Les ministres de l’Union Africaine réunis récemment à Brazzaville, ont adopté un projet de charte sur la démocratie, les élections et la gouvernance. Il sera soumis aux chefs d’Etats et de gouvernements de l’UA pour adoption, les 1er et 2 juillet au Sommet de Banjul (Gambie).

Suite à de nombreuses guerres civiles, rebellions, le non respect des principes démocratiques, des violences post-électorales, des coups d’Etat, « le projet de charte est une avancée majeure dans la consolidation du processus démocratique en Afrique », a déclaré Emile Ognimba directeur des affaires politiques de la commission de l’UA.

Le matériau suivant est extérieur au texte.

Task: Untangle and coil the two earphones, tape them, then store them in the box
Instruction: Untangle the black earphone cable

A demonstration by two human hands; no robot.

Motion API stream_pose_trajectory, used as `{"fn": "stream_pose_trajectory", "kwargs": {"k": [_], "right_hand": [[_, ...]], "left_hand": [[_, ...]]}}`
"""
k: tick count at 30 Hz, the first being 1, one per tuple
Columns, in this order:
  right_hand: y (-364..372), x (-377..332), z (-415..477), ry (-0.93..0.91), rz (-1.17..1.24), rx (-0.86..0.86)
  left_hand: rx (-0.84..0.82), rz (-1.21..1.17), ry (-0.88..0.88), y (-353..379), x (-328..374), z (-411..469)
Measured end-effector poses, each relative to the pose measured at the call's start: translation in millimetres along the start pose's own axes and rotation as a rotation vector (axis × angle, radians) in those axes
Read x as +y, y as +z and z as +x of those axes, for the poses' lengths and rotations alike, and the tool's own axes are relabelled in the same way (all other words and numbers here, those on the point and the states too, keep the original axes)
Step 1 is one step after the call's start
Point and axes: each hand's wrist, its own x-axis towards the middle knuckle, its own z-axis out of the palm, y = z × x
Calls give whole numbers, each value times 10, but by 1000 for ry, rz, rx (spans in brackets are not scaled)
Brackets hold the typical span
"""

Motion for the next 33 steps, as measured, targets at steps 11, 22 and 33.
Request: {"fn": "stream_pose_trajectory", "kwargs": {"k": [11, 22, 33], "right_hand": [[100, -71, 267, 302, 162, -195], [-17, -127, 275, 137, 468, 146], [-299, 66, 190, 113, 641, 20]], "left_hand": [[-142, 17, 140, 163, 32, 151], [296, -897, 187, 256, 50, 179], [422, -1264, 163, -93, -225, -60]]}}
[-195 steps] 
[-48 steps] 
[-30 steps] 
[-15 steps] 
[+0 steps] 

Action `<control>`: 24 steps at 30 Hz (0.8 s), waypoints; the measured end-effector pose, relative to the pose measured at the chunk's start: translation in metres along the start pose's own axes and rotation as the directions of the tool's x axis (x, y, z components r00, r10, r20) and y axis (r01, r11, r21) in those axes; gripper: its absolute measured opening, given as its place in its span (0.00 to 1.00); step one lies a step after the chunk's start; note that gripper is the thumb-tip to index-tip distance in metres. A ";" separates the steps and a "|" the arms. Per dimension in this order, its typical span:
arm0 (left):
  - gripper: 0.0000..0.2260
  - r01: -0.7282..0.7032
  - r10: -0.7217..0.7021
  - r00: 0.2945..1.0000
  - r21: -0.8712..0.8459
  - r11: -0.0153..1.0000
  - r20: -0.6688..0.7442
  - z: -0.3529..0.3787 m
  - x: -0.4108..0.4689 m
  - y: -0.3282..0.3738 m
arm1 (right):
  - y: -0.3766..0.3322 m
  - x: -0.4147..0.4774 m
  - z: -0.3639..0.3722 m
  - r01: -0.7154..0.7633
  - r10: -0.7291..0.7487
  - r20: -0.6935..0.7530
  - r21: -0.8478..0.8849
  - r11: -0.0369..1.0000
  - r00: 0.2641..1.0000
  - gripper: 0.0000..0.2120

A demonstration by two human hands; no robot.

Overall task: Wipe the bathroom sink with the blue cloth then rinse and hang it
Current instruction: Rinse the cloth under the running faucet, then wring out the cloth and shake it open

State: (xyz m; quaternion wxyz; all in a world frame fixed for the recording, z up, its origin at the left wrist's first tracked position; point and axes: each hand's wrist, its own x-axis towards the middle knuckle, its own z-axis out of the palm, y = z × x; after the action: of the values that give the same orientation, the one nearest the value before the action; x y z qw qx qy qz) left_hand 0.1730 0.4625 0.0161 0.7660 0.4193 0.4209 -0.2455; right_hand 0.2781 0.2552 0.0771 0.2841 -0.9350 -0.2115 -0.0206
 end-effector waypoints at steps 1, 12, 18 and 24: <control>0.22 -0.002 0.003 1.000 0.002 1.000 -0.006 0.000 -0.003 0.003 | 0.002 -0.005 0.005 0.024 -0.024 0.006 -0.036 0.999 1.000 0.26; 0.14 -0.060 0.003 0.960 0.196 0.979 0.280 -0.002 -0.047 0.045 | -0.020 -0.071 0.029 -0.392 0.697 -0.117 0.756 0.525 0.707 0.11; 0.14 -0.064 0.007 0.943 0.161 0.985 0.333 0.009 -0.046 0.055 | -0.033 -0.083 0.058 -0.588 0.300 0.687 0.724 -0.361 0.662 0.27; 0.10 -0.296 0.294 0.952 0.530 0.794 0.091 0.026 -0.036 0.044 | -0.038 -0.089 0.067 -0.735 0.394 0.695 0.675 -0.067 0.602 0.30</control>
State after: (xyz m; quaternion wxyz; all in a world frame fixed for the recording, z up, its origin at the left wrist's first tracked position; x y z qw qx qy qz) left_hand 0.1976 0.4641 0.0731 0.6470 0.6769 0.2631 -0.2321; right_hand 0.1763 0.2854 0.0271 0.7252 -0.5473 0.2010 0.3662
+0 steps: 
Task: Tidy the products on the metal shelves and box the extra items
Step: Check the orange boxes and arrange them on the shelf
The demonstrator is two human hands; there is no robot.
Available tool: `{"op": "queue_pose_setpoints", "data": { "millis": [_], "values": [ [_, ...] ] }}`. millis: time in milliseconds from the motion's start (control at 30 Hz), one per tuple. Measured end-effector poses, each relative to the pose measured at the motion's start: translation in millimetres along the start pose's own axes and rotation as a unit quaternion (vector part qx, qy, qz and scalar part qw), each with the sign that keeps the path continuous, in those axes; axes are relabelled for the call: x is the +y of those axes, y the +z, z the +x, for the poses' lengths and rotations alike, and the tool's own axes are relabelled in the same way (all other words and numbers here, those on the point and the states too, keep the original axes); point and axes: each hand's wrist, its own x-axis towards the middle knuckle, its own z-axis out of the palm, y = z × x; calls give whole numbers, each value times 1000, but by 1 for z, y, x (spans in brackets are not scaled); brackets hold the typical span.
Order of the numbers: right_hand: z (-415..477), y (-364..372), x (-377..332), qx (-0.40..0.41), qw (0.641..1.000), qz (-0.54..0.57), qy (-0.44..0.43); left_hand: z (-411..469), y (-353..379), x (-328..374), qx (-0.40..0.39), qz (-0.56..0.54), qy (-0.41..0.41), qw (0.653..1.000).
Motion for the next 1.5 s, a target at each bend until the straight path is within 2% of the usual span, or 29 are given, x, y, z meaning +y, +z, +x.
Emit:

Dans la « note explicative » de ce projet, l’UA souligne, « Bien que des progrès aient été réalisés en matière de transition vers la démocratie en Afrique depuis les années 1990, le processus du maintien et de la consolidation du système démocratique demeure une tâche décourageante...Il est évident que la transition démocratique est relativement plus facile que l’édification et le maintien de la démocratie. Renoncer à un gouvernement autoritaire c’est une autre chose, poser les fondations institutionnelles et culturelles pour la démocratie en est une autre ».

En plus du préambule qui appelle à l’engagement « collectif des pays africains à oeuvrer continuellement pour l’enracinement de la démocratie », ce projet de Charte compte 55 articles divisés en dix chapitres. Ces différent chapitres traitent de la démocratie, des droits de l’Homme, de l’Etat de droit, de la paix et des élections.

L’article 4 par exemple touche la question des « élections régulières, transparentes, libres et justes le moyen d’asseoir une autorité et un gouvernement légitimes ». L’article 19 indique que l’organisation des élections doit se faire par des organes nationaux « indépendants et impartiaux ». Cette charte, dans son article 25 ajoute quelque chose à la déclaration de Lomé de 2000 qui fustigeait déjà « les coups d’Etat militaires et refus du gouvernement en place de remettre le pouvoir au vainqueur des élections ». Elle interdit désormais la « révision des Constitutions » pour se maintenir au pouvoir. Ce même projet prévoit d’autres sanctions à l’encontre des auteurs de changements anti-constitutionels de gouvernement, des Etats apportant un soutien aux putschistes ou les accueillant sur leur territoire.

Cette révision n’a pourtant pas fait l’unanimité chez les ministres de l’UA, c’est ainsi que d’après E. Ognimba, ils ont laissé le soin au sommet de Banjul de trancher sur la question. Si elle est adoptée, cette charte entrera en vigueur 30 jours après sa ratification par 15 pays. Elle serait alors considérée comme « un document consolidé et exécutoire qui permettra aux Etats membres d’édifier des bases institutionnelles et culturelles solides pour une démocratie et une paix durables ».